__REQUIRED WORK__.
Would you return the lines between the one holding "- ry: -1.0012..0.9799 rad" and the one holding "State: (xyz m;", inclusive, and only those, exactly as they stand in the listing below?

__STORED DATA__.
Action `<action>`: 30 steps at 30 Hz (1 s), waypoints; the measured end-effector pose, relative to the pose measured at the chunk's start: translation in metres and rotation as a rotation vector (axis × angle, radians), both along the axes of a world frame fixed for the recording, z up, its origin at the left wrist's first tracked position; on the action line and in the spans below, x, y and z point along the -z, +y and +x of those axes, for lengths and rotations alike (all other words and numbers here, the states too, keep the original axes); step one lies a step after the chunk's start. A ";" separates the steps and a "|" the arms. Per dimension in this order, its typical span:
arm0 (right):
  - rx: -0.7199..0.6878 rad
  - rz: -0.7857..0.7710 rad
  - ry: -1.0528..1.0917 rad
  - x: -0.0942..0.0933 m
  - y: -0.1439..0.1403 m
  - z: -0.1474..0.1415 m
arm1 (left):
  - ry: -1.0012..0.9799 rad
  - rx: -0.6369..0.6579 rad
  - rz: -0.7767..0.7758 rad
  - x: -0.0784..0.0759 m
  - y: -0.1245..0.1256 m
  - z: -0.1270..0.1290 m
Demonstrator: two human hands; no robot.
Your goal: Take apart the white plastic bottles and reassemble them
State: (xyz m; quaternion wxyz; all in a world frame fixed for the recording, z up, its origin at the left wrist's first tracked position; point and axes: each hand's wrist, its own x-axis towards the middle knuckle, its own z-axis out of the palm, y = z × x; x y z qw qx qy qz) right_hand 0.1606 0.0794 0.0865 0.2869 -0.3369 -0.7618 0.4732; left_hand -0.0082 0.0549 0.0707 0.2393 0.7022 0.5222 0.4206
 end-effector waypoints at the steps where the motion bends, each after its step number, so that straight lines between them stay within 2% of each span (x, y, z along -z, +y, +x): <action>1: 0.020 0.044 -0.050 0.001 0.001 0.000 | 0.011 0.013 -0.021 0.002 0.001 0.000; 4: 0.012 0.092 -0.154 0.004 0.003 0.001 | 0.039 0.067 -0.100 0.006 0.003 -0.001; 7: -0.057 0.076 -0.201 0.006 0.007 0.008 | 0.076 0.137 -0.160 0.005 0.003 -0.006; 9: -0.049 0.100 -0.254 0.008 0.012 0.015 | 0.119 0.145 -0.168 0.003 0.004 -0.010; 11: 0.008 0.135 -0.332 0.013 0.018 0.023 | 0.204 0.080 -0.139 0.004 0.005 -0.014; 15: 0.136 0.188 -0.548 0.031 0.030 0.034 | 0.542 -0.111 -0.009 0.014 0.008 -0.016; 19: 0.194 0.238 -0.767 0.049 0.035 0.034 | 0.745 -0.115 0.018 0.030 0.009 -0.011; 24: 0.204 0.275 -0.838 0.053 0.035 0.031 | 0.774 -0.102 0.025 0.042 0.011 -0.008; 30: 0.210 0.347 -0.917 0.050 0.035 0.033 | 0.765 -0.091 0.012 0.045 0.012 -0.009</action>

__TASK ANSWER__.
  - ry: -1.0012..0.9799 rad
  - rx: -0.6369..0.6579 rad
  - rz: -0.7767..0.7758 rad
  - x: -0.0784..0.0759 m
  - y: -0.1245..0.1256 m
  - z: -0.1270..0.1290 m
Demonstrator: two human hands; no robot.
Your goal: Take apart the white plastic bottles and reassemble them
State: (xyz m; quaternion wxyz; all in a world frame fixed for the recording, z up, its origin at the left wrist's first tracked position; point and axes: each hand's wrist, its own x-axis towards the middle knuckle, its own z-axis out of the palm, y = z × x; x y z qw qx qy qz) right_hand 0.1606 0.0794 0.0865 0.2869 -0.3369 -0.7618 0.4732; left_hand -0.0082 0.0549 0.0707 0.2393 0.7022 0.5222 0.4206

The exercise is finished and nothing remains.